**SOURCE RECORDS:**

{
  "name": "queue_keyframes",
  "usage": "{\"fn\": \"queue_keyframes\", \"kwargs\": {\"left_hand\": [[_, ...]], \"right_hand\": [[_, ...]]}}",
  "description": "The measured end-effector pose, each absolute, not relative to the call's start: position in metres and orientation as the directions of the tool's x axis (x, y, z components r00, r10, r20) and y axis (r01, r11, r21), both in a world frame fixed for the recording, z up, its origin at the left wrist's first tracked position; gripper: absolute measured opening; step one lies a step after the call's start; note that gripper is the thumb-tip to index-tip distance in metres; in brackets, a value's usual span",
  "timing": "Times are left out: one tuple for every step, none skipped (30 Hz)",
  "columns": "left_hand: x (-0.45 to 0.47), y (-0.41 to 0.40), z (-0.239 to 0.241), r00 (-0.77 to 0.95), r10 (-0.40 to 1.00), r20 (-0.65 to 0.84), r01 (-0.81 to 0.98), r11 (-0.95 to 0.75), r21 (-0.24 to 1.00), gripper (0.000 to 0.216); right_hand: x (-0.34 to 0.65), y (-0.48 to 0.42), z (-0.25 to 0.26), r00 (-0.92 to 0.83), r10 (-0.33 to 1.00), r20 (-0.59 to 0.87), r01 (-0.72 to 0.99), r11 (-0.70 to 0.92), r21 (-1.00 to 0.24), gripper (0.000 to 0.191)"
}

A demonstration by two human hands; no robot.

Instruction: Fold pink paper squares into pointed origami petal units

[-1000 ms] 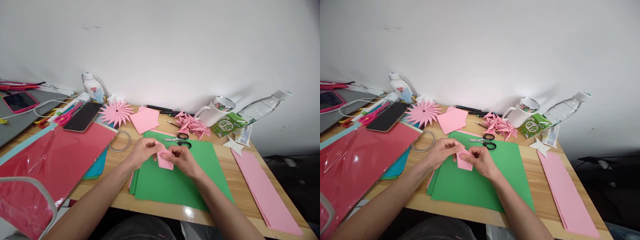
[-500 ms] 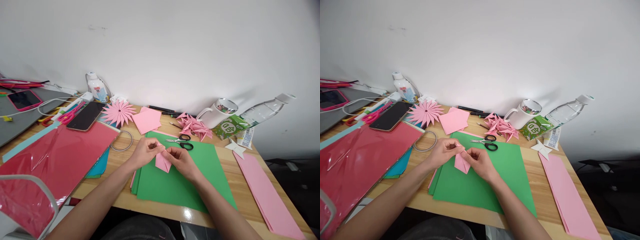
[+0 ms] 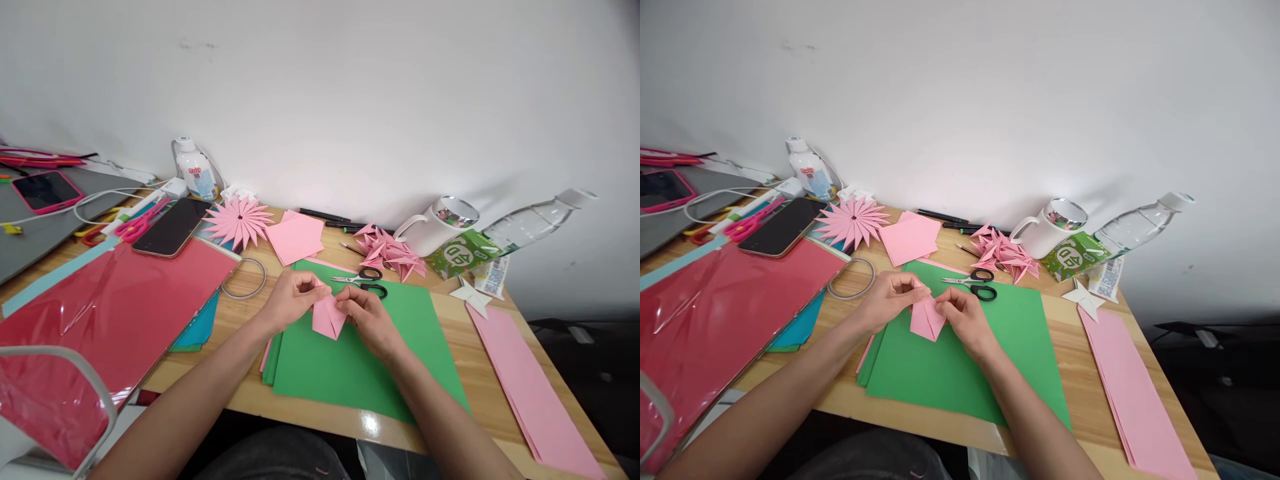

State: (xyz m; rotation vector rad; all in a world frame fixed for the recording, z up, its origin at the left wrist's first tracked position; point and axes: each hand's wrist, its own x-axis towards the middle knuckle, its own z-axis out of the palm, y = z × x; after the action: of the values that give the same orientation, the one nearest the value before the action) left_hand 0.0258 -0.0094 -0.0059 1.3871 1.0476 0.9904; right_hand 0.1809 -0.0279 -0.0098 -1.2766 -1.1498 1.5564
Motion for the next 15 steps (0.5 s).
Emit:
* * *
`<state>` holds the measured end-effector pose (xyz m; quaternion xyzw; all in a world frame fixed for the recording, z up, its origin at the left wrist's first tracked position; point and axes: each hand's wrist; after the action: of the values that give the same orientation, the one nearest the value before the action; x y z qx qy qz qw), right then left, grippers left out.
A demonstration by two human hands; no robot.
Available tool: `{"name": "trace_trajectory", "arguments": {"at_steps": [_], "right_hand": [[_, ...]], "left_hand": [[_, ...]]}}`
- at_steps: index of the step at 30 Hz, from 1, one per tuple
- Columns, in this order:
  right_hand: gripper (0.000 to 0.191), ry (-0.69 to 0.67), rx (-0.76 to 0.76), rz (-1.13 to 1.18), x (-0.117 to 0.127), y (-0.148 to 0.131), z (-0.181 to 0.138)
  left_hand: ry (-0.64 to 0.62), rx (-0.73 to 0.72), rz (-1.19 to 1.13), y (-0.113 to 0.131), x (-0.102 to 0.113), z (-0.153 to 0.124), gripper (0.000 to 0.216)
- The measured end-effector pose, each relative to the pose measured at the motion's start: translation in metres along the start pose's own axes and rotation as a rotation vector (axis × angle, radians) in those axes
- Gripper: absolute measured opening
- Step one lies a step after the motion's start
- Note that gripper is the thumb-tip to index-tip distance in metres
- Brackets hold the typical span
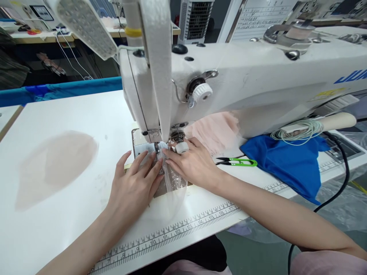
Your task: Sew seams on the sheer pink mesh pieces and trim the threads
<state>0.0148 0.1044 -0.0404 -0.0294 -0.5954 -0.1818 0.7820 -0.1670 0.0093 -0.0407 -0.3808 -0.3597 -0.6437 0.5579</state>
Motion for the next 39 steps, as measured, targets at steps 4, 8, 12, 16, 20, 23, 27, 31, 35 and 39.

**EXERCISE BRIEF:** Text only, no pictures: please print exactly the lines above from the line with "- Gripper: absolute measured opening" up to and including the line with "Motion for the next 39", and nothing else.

**WRITTEN REPLY:**
- Gripper: absolute measured opening
- Step one lies a step after the motion's start
- Note that gripper is the thumb-tip to index-tip distance in metres
- Brackets hold the typical span
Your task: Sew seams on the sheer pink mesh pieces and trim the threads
<state>0.0148 0.1044 -0.0404 -0.0294 -0.5954 -0.1818 0.7820 -0.1670 0.0093 -0.0407 -0.3808 -0.3597 -0.6437 0.5579</state>
Motion for the next 39 steps, as measured, targets at steps 4, 8, 12, 16, 20, 23, 27, 31, 35 and 39.

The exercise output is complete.